«Chi sono gli immigrati? Se pensiamo bene, immigrati sono solo alcuni degli stranieri venuti a stare tra noi. Quello dell’immigrato è un concetto che tiriamo e stiriamo un po’ a piacimento. Gli uomini d’affari, gli ambasciatori stranieri, i vip sportivi o gli artisti non corrono il rischio di essere loro assimilati, pur essendolo.
Gli svizzeri magari li consideriamo europei, mentre qualcuno di noi ancora colloca i romeni tra gli extra-comunitari. Perché c’è qualcosa di antico nell’uso del termine immigrato, una valenza di minaccia; immigrazione, poi, è un sostantivo che inquieta. Sintetizza bene la complessità dell’argomento la battuta di quel tale che diceva “la ricchezza sbianca”».
Le parole del sociologo milanese Maurizio Ambrosini hanno impostato dall’inizio, chiarendolo nei suoi aspetti positivi ma non nascondendo le evidenze drammatiche dell’attualità, il XIII convegno nazionale dei centri interculturali italiani, in corso ieri e oggi a Padova.

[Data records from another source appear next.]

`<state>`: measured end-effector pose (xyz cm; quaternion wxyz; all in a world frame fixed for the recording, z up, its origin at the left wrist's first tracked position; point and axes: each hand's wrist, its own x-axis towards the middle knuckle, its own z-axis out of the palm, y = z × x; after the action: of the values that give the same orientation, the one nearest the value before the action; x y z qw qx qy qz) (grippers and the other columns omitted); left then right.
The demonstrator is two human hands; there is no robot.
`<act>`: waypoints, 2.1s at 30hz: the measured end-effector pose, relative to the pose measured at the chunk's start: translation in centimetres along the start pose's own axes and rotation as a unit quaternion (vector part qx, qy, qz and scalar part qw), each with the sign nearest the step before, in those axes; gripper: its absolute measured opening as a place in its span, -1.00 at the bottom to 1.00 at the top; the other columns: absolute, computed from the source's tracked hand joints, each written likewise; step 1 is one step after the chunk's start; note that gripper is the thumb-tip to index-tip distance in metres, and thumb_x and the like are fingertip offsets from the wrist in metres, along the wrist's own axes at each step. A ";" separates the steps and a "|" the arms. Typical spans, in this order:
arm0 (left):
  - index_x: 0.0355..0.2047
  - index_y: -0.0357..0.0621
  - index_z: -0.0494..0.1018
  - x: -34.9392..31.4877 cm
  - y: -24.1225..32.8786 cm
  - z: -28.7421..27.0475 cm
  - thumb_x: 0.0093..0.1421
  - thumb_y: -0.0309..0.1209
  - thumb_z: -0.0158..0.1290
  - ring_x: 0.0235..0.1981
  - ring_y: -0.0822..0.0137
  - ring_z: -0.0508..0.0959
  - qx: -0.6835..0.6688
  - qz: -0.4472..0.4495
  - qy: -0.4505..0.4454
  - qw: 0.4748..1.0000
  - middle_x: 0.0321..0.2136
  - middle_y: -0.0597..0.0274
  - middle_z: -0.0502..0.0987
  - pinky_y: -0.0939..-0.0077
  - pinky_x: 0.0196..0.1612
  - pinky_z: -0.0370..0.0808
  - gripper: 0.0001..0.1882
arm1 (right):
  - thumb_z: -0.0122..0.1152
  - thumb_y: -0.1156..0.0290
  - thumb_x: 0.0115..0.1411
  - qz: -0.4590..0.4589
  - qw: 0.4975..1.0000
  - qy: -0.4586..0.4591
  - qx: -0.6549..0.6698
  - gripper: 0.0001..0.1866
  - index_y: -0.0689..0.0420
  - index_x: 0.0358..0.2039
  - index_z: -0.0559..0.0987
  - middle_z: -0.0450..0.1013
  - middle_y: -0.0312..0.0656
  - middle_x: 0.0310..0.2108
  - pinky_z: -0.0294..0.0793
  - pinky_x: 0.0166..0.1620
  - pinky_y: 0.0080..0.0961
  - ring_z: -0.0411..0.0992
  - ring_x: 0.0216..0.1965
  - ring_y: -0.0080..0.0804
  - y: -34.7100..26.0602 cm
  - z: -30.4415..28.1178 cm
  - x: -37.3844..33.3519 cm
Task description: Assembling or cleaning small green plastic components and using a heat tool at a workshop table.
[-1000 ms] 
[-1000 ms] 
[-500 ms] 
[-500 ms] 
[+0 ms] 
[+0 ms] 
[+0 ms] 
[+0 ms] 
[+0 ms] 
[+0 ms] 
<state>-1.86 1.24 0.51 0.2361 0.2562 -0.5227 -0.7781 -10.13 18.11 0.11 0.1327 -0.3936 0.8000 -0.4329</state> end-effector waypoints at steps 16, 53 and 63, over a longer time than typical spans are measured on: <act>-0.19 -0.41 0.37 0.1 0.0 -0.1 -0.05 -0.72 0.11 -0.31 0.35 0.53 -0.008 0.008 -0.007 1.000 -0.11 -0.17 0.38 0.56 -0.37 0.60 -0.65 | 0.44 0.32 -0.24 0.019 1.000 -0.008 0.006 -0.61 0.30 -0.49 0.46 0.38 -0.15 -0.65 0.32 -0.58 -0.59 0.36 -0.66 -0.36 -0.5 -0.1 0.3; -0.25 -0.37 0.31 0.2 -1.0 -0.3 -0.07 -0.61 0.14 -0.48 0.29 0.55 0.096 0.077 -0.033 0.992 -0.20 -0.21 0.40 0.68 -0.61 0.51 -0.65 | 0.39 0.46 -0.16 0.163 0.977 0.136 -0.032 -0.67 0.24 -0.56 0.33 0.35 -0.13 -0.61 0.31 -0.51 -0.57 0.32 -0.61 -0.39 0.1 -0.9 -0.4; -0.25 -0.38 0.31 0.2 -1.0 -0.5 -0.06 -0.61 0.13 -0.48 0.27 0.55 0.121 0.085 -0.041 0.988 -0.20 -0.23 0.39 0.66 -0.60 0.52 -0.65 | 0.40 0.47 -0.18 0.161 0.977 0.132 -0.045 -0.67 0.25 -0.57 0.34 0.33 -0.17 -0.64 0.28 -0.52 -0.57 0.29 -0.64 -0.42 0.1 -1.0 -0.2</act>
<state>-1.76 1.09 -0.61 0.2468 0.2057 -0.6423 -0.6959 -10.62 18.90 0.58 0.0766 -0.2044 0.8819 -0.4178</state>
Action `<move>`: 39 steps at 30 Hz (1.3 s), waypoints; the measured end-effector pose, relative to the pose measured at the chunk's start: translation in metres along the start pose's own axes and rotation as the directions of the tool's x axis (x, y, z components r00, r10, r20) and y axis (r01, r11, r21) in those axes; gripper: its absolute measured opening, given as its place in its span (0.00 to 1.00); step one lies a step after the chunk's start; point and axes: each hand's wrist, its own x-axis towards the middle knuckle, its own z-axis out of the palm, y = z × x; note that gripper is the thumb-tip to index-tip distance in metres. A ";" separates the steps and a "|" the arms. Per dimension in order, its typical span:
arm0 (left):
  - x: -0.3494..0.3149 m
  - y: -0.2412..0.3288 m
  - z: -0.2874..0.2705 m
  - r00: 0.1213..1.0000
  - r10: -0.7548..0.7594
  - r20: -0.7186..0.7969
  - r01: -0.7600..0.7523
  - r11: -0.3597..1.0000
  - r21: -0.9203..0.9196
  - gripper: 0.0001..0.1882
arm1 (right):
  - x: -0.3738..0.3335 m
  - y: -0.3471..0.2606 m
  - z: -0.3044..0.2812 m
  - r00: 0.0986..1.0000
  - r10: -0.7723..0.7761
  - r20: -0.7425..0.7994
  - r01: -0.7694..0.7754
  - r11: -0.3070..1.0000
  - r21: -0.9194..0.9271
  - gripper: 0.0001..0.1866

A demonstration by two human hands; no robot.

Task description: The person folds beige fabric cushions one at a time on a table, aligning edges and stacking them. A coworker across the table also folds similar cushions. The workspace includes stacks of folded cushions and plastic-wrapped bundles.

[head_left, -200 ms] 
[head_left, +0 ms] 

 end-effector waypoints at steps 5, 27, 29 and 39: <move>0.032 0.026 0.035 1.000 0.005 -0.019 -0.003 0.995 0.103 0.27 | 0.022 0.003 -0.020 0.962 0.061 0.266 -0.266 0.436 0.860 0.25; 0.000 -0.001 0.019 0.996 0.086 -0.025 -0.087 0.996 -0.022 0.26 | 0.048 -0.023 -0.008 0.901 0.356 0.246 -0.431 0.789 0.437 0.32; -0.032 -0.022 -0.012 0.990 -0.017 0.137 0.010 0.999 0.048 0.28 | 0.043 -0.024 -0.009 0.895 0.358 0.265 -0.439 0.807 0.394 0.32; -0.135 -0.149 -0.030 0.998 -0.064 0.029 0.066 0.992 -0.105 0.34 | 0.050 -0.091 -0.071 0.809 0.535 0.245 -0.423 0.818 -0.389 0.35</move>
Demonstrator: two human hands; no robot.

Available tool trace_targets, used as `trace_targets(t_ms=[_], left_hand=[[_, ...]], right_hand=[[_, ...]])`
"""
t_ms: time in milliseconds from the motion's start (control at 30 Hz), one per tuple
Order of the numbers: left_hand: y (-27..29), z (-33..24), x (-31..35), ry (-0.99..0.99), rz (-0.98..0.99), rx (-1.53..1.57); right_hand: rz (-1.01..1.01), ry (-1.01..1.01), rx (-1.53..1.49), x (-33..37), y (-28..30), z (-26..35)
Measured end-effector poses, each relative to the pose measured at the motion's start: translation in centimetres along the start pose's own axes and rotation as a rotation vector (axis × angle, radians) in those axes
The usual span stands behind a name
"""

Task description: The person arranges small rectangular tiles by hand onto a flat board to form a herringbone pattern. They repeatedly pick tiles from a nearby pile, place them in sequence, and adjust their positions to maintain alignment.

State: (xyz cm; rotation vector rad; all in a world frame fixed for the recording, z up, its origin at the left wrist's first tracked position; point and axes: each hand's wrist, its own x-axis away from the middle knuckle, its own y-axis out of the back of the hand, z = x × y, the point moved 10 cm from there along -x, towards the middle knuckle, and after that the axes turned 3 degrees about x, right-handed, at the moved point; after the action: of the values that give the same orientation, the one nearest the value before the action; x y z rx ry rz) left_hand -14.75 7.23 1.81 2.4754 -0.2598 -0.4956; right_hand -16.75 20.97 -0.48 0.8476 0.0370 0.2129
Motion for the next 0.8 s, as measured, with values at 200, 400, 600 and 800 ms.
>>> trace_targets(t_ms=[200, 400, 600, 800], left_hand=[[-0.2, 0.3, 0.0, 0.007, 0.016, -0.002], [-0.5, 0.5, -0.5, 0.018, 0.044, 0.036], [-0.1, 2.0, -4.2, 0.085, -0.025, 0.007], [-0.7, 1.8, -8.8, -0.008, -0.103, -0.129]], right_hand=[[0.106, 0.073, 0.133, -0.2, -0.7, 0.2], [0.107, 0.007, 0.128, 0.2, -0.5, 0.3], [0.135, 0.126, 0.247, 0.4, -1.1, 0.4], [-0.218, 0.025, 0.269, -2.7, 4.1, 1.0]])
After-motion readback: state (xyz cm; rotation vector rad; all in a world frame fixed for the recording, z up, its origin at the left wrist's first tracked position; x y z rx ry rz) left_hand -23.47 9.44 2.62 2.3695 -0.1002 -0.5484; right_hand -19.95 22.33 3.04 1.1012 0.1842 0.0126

Il focus dei lavori è puntato sul rapporto tra le istituzioni nell’affrontare il fenomeno e le sue implicazioni sociali, chiaro già dal titolo “Fare inte(g)razione tra enti locali, scuola e comunità”.
Grande attenzione viene prestata alle seconde generazioni, dai bambini ai giovani, e ai progetti e ai servizi loro dedicati.
«Il concetto di integrazione sottointende in sé l’immigrato come qualcuno che compie il lavoro destinato senza lamentarsi, senza reclamare diritti, che rimanga nel posto a lui assegnato - ha proseguito Ambrosini - E, d’altro canto, vincola il concetto di cultura a un qualcosa di omogeneo, sempre uguale a se stesso, che l’individuo non può cambiare. L’accento è posato sulla società che deve essere includente, come se le persone fossero materia plastica e inerte».
Per costruire l’integrazione multiculturale il sociologo ha indicato tre strade: la continua sottolineatura di quanto essa sia utile per la società ricevente; il tutelare il benessere degli immigrati, senza ledere quello dei nazionali; il promuovere un’interazione positiva tra la maggioranza e la minoranza della popolazione.
«Padova fornisce costante e crescente attenzione al tema dell’integrazione interculturale, questione che chiede di accostare alle politiche di sicurezza e di governo del territorio politiche di accoglienza, accompagnamento sociale, inserimento scolastico, con l’obiettivo dell’acquisizione di una consapevolezza responsabile dei diritti e dei doveri - è il commento di Claudio Piron, assessore alle Politiche scolastiche e giovanili del comune - La nostra città da anni promuove politiche e azioni che muovono in questa direzione: ma è necessario lavorare insieme, istituzioni, scuola, società civile, per disegnare e sperimentare strade di integrazione innovative, e per rendere i modelli funzionanti patrimonio comune».